Now that researchers have answered the question of how aggressively to control blood sugar levels in people after ischemic strokes, Dr. Shutter emphasizes the importance of always keeping blood sugar levels below 180 to prevent strokes, especially in people with diabetes.
"High blood sugar can affect healthy blood vessels, which are very important to overall health, including healthy heart, brain, eye and kidney function," says Dr. Shutter. "It's like tree limbs - the arteries are like the big trunk, then the arterials and then to the tiny twigs on the tree, the capillaries. These are tiny little vessels delivering blood. If you have diabetes, the twigs become brittle and get narrower. Just as in a big storm, the little twigs can fall off or get too narrow to carry blood through; you won't get blood to your kidneys, brain, heart, eyes, etc. You'll start having kidney and heart problems, small strokes and eyesight changes."

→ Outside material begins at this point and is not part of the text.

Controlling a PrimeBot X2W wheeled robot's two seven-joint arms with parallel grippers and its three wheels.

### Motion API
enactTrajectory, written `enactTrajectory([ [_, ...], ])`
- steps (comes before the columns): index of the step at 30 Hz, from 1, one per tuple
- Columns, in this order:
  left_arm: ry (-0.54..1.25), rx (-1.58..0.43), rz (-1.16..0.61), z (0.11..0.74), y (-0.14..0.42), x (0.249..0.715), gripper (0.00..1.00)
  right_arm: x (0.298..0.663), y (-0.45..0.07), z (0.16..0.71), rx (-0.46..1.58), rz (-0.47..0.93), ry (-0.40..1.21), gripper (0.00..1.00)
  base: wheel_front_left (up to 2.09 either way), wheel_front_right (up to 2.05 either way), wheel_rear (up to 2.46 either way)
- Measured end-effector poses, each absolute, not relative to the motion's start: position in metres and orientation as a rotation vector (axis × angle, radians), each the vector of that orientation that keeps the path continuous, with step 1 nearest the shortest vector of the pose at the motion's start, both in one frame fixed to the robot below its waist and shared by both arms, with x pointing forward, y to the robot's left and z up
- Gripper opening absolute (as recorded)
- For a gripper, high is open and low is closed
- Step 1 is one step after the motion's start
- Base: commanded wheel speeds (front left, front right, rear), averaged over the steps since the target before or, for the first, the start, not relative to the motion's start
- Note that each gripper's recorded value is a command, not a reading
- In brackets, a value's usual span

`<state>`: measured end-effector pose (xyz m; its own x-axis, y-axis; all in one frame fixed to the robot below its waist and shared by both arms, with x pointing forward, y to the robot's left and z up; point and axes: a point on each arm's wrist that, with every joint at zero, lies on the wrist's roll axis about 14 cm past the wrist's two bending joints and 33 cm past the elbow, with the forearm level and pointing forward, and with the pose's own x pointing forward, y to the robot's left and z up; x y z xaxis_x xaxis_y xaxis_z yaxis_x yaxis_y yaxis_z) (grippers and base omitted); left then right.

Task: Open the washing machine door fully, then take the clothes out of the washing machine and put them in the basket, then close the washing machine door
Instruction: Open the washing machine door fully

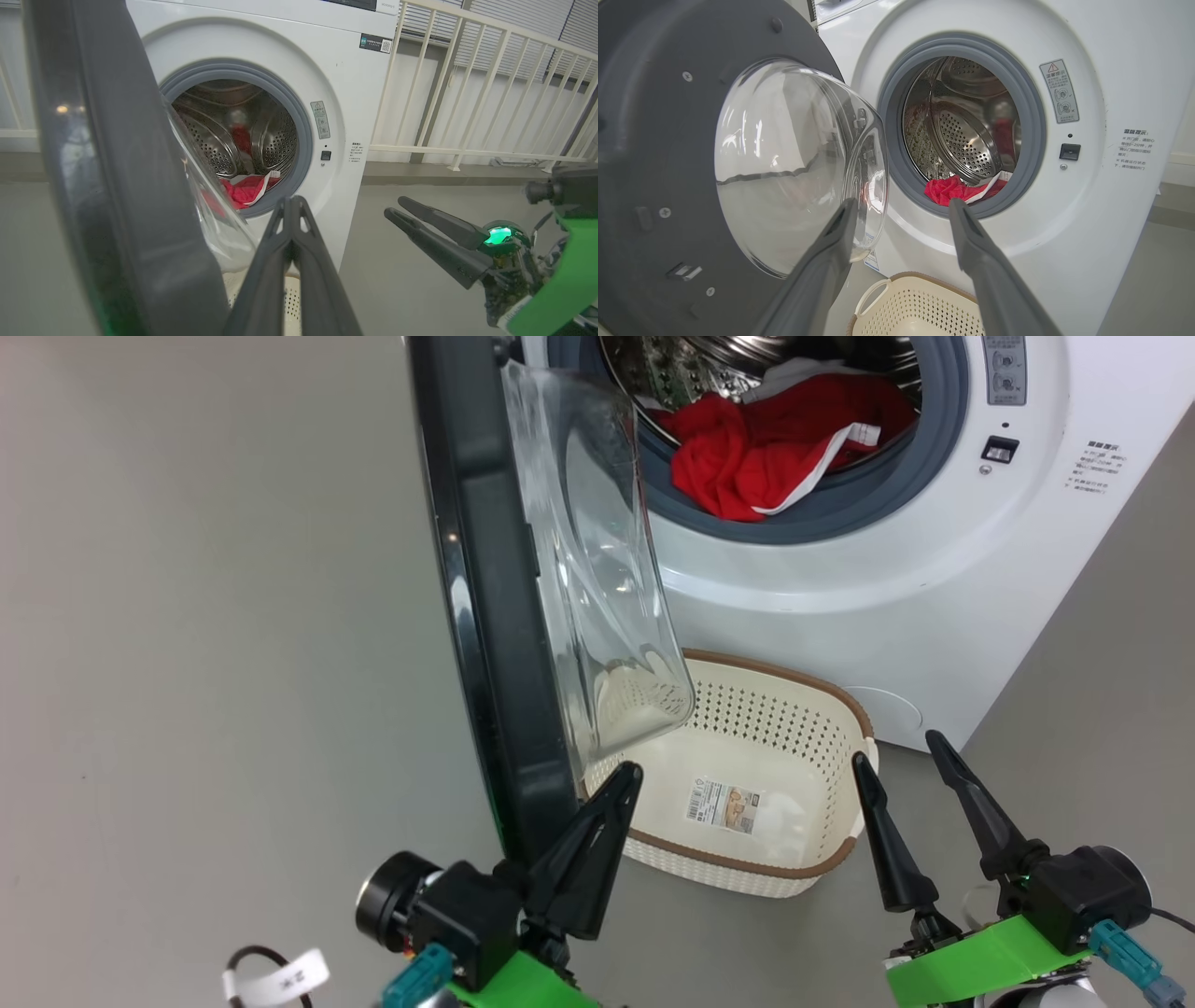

The Centers for Disease Control and Prevention (CDC) report that strokes are the fifth leading cause of death in the United States but that the risk of having a stroke varies greatly between races and ethnicities. The risk of having a stroke is almost twice as high for African Americans as it is for whites. African Americans have the highest rate of death due to strokes. In the past few years, Latinx populations are experiencing higher rates of death from strokes. According to the CDC, one in three people in the United States has at least one stroke risk factor - being male, having high blood pressure, high cholesterol, diabetes, smoking and being obese.
Dr. Shutter says, "The overall message is that there's a lot people can do to change many of their risk factors for having a stroke - stop smoking, exercise regularly, make healthy eating choices as much as possible and be aware of their blood sugar levels."